Water is an under-appreciated weight-loss aid. Not only does it hydrate your body, quench your thirst, and help to fill your digestive system (thus reducing hunger), but it also discourages you from drinking sugary beverages. Sugar-laden sodas, juices, coffees, teas, and other drinks are a “hidden” source of calories that quickly ratchet up calorie intake without satisfying hunger much. Drinking lots of water is the best way to avoid liquid-borne calories.

Eat lots of Protein

There are many excellent reasons to eat lots of protein, but we’ll just consider one obvious one which promotes weight loss the most: protein satisfies hunger better. For whatever reason, built into our DNA, is the fact that most people feel fuller after eating protein-rich food. A 200-calorie steak will increase your satiety significantly more than a 200-calorie donut. When you are controlling how many calories you eat, it will be easier to do if your food keeps the hunger pangs away!

Exercise More

This might seem like a no-brainer but becoming more active will help you to lose weight faster. Now, bear in mind that every individual workout you do is not itself making a huge dent in your store of calories (fat), but the cumulative effect adds up. Probably the main benefit of more exercise (from a weight-loss perspective) is that your body starts to adapt to a more active lifestyle. The adaptation leads to a higher Basal Metabolic Rate (BMR) baseline, meaning that your metabolism speeds up. This means that you will use more calories all the time, even when you sleep!
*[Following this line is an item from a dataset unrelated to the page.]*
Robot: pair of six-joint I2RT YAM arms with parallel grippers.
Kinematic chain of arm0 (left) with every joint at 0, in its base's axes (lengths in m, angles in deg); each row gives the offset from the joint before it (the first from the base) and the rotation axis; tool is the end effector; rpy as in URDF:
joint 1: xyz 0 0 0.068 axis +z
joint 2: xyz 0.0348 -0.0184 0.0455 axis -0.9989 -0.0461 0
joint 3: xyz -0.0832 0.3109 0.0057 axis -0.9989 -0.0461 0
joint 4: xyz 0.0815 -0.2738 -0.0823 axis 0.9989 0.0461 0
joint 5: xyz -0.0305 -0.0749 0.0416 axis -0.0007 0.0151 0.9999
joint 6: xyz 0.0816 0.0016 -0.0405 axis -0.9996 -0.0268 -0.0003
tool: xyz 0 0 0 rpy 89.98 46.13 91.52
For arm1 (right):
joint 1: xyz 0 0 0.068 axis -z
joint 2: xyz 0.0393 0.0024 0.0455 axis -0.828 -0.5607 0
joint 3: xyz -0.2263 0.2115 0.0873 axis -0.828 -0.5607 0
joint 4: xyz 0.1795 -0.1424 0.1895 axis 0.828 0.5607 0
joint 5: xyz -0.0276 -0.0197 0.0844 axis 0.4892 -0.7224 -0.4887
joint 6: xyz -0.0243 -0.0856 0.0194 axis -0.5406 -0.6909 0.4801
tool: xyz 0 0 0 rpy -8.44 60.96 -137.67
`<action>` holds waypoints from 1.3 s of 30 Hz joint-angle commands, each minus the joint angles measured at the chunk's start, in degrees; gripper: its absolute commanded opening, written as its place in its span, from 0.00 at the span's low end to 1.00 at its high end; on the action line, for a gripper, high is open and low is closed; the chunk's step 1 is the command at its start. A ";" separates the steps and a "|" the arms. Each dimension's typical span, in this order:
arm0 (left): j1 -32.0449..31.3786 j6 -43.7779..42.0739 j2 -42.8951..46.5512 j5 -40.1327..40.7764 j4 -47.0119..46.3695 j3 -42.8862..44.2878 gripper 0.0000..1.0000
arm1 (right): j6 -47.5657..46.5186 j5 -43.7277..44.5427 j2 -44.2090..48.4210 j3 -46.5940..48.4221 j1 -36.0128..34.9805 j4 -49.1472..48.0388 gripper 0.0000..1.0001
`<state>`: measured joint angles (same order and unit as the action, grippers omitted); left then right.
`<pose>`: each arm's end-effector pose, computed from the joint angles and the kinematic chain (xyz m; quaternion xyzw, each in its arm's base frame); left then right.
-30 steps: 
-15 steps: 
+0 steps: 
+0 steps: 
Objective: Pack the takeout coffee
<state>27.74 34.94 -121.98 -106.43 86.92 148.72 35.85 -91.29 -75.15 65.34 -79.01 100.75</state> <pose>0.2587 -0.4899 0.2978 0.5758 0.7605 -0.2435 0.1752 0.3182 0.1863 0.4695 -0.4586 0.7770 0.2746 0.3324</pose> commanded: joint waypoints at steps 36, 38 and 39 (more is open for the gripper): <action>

Quick Note: There is a Minimum Recommended Calories Per Day

If you’ve read this far, you’re hopefully getting the idea that weight loss is always and everywhere the result of maintaining a calorie deficit. If you wanted to just go beast-mode and make an all-out effort to burn your fat stores in as fast a time as possible, couldn’t you just eat nothing, or just the bare minimum? If that’s where your thoughts are straying, please come back to the rational behavior side of life! Medical doctors will sometimes prescribe Very Low-Calorie Diets (VLCDs) on an individual, carefully assessed basis, but super-low-calorie plans are usually discouraged. VLCDs are often in the 800 calories per day range. However, most responsible nutrition professionals set a general minimum of 1,200 calories per day for most people.

Gain Weight

How to Gain Weight

Just as there is only one way to lose weight (use more calories than you eat), the only way to gain weight is to eat more calories than you use. Your body will keep some of the calories that are not needed by increasing the size and number of fat cells in your body. It is easier to eat more calories than you need if you choose calorie-dense foods rather than low-calorie alternatives. Starchy, creamy, oily, sugary, concentrated foods are usually much higher in calories than fibrous, dilute, watery, airy foods. Eating lots of high-calorie food often leads to a calorie surplus, which if sustained will surely cause weight gain.

How do Calories affect Muscle?

Muscle cells, like every other type of cell in your body, need energy (calories) to survive and thrive. To build muscle, a high protein calorie surplus is necessary. If you want to build muscle, you need to eat more calories than you use, so that the extra calories can power the growth of new muscle. Inevitably, some of the excess calories will be used to grow fat as well as muscle. It is not possible to grow muscle only, but it is possible (with the right type of exercise) to grow more muscle than fat. Professional bodybuilders alternate between gaining weight (gaining more muscle than fat) and losing weight (losing more fat than muscle) to sculpt their low fat, high muscle bodies.